First let's publish a small subset of the MSCOCO validation set as a Weave Dataset.

import weave
from hemm.utils import publish_dataset_to_weave

weave.init(project_name="t2i_eval")

dataset_reference = publish_dataset_to_weave(
    dataset_path="HuggingFaceM4/COCO",
    prompt_column="sentences",
    ground_truth_image_column="image",
    split="validation",
    dataset_transforms=[
        lambda item: {**item, "sentences": item["sentences"]["raw"]}
    ],
    data_limit=5,
)


Weave Datasets enable you to collect examples for evaluation and automatically track versions for accurate comparisons. Easily update datasets with the UI and download the latest version locally with a simple API.

Next, you can evaluate Stable Diffusion 1.4 on image quality metrics as shown in the following code snippet:

import wandb
import weave

from hemm.eval_pipelines import BaseWeaveModel, EvaluationPipeline
from hemm.metrics.image_quality import LPIPSMetric, PSNRMetric, SSIMMetric

# Initialize Weave and WandB
wandb.init(project="image-quality-leaderboard", job_type="evaluation")
weave.init(project_name="image-quality-leaderboard")

# Initialize the diffusion model to be evaluated as a `weave.Model` using `BaseWeaveModel`
model = BaseWeaveModel(diffusion_model_name_or_path="CompVis/stable-diffusion-v1-4")

# Add the model to the evaluation pipeline
evaluation_pipeline = EvaluationPipeline(model=model)

# Add PSNR Metric to the evaluation pipeline
psnr_metric = PSNRMetric(image_size=evaluation_pipeline.image_size)
evaluation_pipeline.add_metric(psnr_metric)

# Add SSIM Metric to the evaluation pipeline
ssim_metric = SSIMMetric(image_size=evaluation_pipeline.image_size)
evaluation_pipeline.add_metric(ssim_metric)
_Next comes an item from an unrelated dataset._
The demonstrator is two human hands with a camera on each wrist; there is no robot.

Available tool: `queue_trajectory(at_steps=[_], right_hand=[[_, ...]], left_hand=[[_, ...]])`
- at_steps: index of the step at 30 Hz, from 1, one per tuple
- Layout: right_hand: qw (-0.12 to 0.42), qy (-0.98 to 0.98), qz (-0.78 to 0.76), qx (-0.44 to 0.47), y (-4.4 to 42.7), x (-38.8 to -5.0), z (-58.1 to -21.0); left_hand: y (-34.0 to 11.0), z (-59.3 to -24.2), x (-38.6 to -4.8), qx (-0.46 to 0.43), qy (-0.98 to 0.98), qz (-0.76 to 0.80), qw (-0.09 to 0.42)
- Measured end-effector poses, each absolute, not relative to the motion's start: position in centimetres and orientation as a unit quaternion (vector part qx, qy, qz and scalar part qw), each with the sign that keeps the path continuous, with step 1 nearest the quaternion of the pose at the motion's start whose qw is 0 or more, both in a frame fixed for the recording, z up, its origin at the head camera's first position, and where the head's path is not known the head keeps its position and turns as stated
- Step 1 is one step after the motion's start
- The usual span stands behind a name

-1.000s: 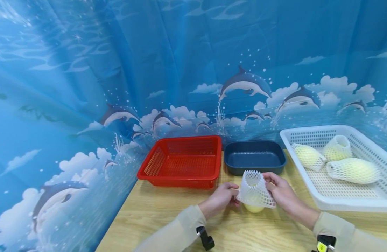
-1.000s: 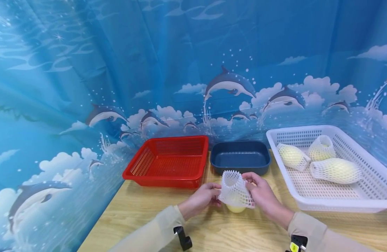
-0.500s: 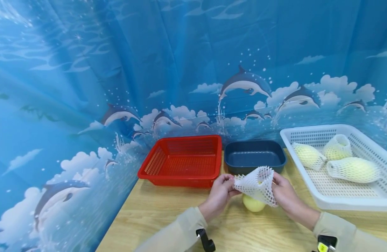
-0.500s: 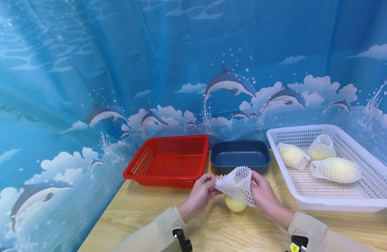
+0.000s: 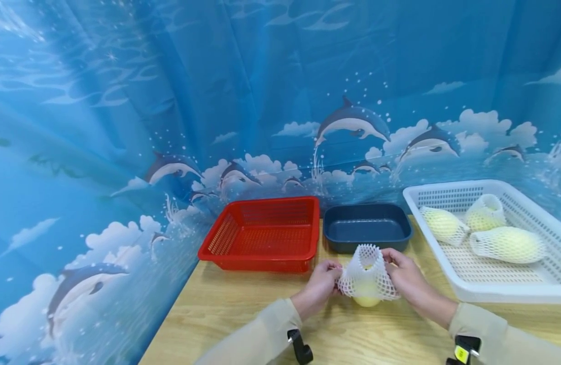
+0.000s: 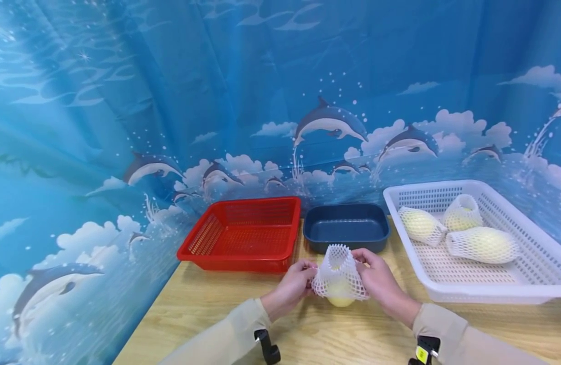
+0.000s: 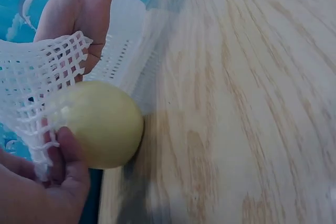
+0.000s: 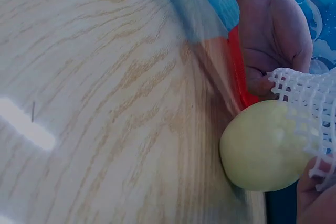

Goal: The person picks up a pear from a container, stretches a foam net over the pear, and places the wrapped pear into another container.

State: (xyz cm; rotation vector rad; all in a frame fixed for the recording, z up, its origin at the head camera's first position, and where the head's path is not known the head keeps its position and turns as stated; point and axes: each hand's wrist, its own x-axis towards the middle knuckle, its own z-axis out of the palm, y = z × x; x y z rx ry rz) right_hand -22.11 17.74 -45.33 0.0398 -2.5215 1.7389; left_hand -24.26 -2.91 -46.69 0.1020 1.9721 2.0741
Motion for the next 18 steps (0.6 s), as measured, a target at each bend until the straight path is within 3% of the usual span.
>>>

# Add LPIPS Metric to the evaluation pipeline
lpips_metric = LPIPSMetric(image_size=evaluation_pipeline.image_size)
evaluation_pipeline.add_metric(lpips_metric)

# Evaluate!
evaluation_pipeline(dataset="COCO:v0")


The evaluation pipeline will take each example, pass it through your application and score the output on multiple custom scoring functions using Weave Evaluation. By doing this, you'll have a view of the performance of your model, and a rich UI to drill into individual ouputs and scores.